THE TASK:
Retype, word for word, every line of the records below starting at the one that contains "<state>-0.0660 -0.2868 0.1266" and ending at the one that contains "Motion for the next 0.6"; include both of those lines and nothing more.

──────── SOURCE RECORDS

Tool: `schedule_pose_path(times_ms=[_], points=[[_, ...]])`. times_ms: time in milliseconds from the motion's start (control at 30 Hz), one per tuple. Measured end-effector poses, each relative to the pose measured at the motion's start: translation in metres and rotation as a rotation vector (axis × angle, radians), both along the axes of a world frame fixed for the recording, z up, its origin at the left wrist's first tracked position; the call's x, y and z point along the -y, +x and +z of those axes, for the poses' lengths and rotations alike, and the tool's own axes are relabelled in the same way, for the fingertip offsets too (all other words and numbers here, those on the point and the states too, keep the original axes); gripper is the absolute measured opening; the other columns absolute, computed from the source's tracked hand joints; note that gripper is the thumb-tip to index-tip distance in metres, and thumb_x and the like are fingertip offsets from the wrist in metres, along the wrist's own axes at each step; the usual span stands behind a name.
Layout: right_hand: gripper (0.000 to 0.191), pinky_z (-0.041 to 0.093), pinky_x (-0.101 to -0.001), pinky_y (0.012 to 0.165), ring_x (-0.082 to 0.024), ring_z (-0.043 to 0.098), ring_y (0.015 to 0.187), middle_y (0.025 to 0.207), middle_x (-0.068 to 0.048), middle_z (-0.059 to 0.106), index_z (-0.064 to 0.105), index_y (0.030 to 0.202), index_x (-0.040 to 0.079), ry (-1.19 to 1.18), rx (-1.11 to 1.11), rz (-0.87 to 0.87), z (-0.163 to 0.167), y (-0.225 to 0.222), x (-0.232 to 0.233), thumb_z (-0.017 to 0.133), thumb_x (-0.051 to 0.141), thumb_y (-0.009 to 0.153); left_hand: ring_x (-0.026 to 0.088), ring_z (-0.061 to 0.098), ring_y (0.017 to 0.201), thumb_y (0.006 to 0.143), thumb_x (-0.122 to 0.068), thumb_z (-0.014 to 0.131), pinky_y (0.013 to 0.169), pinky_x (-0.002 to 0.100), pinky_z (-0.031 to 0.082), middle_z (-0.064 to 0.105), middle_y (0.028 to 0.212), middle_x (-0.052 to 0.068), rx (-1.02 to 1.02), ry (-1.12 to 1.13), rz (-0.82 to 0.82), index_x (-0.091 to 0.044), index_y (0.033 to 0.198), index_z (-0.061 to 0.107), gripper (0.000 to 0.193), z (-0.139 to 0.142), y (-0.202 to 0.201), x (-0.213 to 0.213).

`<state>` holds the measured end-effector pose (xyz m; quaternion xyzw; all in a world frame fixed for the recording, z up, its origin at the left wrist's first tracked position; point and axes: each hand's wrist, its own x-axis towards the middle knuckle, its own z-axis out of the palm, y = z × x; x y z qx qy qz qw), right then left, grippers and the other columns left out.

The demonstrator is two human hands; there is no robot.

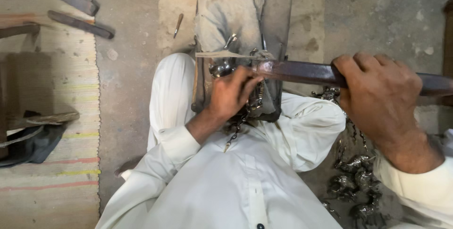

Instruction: The person sits on the floor holding a punch against a silver ornamental piece resting on a sandbag and repeatedly strikes the punch with a wooden mallet to shape and decorate the metal. They reposition the piece and the punch between strikes and continue hammering different areas of the ornament.

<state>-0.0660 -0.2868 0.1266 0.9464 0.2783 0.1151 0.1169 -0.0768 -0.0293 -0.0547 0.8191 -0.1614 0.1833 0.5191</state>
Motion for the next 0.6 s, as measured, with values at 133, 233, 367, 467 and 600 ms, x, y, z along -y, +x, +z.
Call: schedule_pose_path(times_ms=[133, 233, 367, 467, 600], points=[[0.033, 0.048, -0.0393, 0.063, -0.028, 0.067, 0.067, 0.08, -0.011, 0.068, 0.069, 0.114, 0.009, 0.199, -0.232, -0.113, -0.005, 0.001, 0.006, 0.08, 0.01, 0.083, 0.018, 0.076, 0.076, 0.096, -0.008, 0.077, 0.064, 0.033, 0.059, 0.075, 0.09, 0.011, -0.148, -0.243, 0.046, 0.001, 0.116, 0.057, 0.029, 0.009, -0.001, -0.008], [0.035, 0.048, -0.0405, 0.064, -0.03, 0.067, 0.069, 0.081, -0.012, 0.068, 0.068, 0.116, 0.01, 0.311, -0.339, -0.165, -0.011, 0.001, 0.008, 0.08, 0.012, 0.084, 0.021, 0.079, 0.085, 0.099, -0.011, 0.078, 0.072, 0.032, 0.063, 0.075, 0.099, 0.012, -0.076, -0.219, -0.002, -0.001, 0.114, 0.059, 0.026, 0.014, 0.001, -0.01], [0.037, 0.05, -0.0397, 0.067, -0.029, 0.069, 0.076, 0.089, -0.011, 0.07, 0.069, 0.116, 0.01, 0.332, -0.323, -0.097, -0.017, -0.001, 0.008, 0.08, 0.009, 0.081, 0.024, 0.078, 0.08, 0.096, -0.012, 0.079, 0.065, 0.033, 0.059, 0.075, 0.092, 0.013, -0.082, -0.06, -0.037, 0.0, 0.112, 0.059, 0.028, 0.014, 0.001, -0.007], [0.038, 0.05, -0.0411, 0.067, -0.031, 0.069, 0.078, 0.09, -0.011, 0.071, 0.069, 0.113, 0.009, 0.265, -0.203, -0.04, -0.018, -0.003, 0.007, 0.082, 0.009, 0.078, 0.025, 0.077, 0.08, 0.098, -0.011, 0.078, 0.066, 0.034, 0.059, 0.075, 0.093, 0.013, -0.04, -0.031, -0.032, -0.001, 0.11, 0.059, 0.024, 0.008, -0.004, -0.004], [0.028, 0.053, -0.0389, 0.076, -0.031, 0.069, 0.086, 0.097, -0.012, 0.07, 0.066, 0.111, 0.005, 0.467, -0.004, 0.091, -0.016, -0.005, 0.006, 0.077, 0.004, 0.085, 0.026, 0.077, 0.08, 0.098, -0.01, 0.078, 0.068, 0.036, 0.06, 0.075, 0.093, 0.013, 0.094, 0.005, -0.018, -0.003, 0.108, 0.059, 0.022, -0.003, -0.008, -0.001]])
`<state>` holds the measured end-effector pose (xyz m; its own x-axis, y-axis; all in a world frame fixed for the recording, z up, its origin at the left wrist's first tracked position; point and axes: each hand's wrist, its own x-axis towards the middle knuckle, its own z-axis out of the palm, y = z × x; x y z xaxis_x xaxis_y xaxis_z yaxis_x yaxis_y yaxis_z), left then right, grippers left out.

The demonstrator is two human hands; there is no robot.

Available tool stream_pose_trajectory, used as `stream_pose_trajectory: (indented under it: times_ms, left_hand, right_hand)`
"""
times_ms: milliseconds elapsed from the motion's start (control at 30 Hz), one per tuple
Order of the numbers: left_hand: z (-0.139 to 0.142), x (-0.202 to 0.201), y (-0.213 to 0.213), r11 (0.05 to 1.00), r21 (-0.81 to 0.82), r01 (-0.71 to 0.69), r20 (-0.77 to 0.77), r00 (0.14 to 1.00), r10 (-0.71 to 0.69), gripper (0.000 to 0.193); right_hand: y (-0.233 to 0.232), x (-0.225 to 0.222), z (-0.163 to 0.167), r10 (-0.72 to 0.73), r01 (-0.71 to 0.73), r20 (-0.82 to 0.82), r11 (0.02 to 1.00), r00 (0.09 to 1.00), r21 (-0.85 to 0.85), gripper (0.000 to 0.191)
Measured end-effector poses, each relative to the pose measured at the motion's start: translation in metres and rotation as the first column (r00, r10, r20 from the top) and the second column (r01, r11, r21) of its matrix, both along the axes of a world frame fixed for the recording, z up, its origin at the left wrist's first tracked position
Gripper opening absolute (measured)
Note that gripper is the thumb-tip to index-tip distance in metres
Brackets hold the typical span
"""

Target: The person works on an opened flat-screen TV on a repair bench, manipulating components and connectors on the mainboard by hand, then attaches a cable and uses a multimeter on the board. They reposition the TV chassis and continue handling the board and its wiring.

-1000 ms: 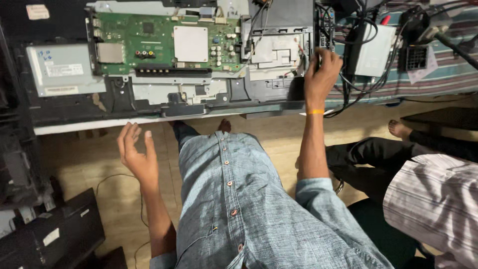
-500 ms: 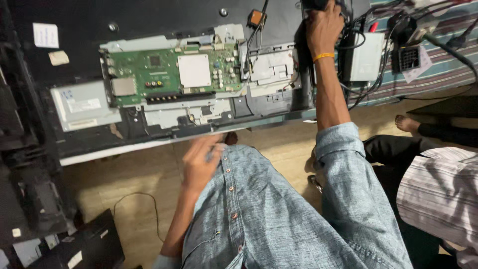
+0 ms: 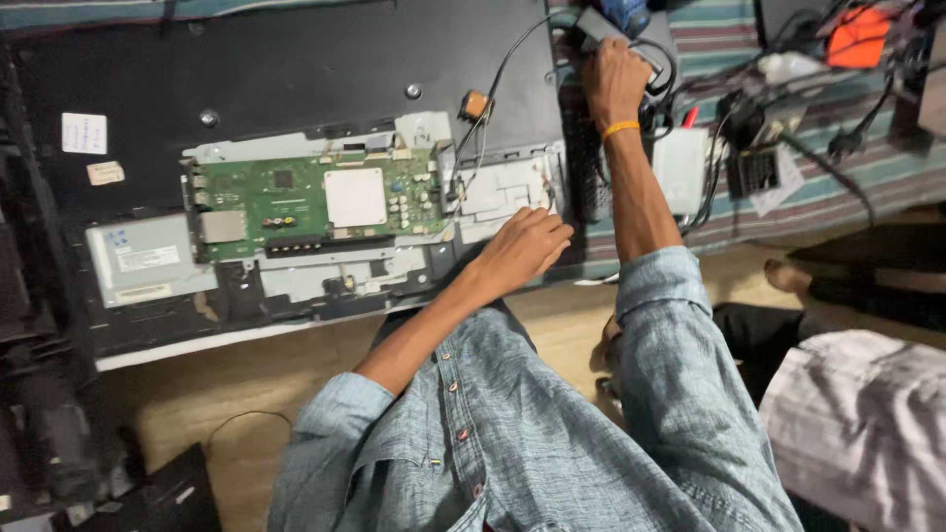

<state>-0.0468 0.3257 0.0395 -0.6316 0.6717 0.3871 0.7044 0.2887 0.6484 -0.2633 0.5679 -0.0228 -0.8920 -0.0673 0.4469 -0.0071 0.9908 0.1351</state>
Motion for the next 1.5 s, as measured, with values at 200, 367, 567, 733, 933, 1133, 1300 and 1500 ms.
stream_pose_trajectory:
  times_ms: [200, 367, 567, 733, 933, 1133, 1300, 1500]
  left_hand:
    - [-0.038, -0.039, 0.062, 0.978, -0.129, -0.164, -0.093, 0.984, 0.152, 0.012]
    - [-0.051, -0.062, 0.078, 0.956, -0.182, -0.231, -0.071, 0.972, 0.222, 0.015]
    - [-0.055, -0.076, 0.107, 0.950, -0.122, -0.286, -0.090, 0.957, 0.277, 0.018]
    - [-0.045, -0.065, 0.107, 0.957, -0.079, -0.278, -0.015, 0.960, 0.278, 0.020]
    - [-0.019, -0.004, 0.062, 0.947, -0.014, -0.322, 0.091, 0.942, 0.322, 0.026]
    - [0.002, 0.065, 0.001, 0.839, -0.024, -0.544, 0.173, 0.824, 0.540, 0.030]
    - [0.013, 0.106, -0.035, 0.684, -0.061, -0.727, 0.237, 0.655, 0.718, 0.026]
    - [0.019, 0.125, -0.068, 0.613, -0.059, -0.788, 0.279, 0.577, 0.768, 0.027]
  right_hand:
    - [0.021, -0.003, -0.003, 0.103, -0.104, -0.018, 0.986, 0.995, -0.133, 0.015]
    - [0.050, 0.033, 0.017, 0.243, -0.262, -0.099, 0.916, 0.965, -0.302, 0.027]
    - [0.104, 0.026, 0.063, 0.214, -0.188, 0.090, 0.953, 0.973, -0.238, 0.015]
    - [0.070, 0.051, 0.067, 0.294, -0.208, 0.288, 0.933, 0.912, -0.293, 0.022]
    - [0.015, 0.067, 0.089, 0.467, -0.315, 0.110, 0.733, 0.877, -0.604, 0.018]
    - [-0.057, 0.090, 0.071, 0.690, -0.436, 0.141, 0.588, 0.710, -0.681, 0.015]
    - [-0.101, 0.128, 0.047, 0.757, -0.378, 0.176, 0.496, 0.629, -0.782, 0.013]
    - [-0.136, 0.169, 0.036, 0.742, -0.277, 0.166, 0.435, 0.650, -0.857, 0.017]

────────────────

EXERCISE SOLUTION:
<state>-0.0660 -0.2868 0.1266 0.9464 0.2783 0.1151 0.1169 -0.0768 -0.0293 -0.0547 0.8191 -0.1614 0.1833 0.5191</state>
Motion for the next 0.6 s, as measured, with values at 133, 233, 367, 467 and 600 ms, x, y, z along -y, +x, +z.

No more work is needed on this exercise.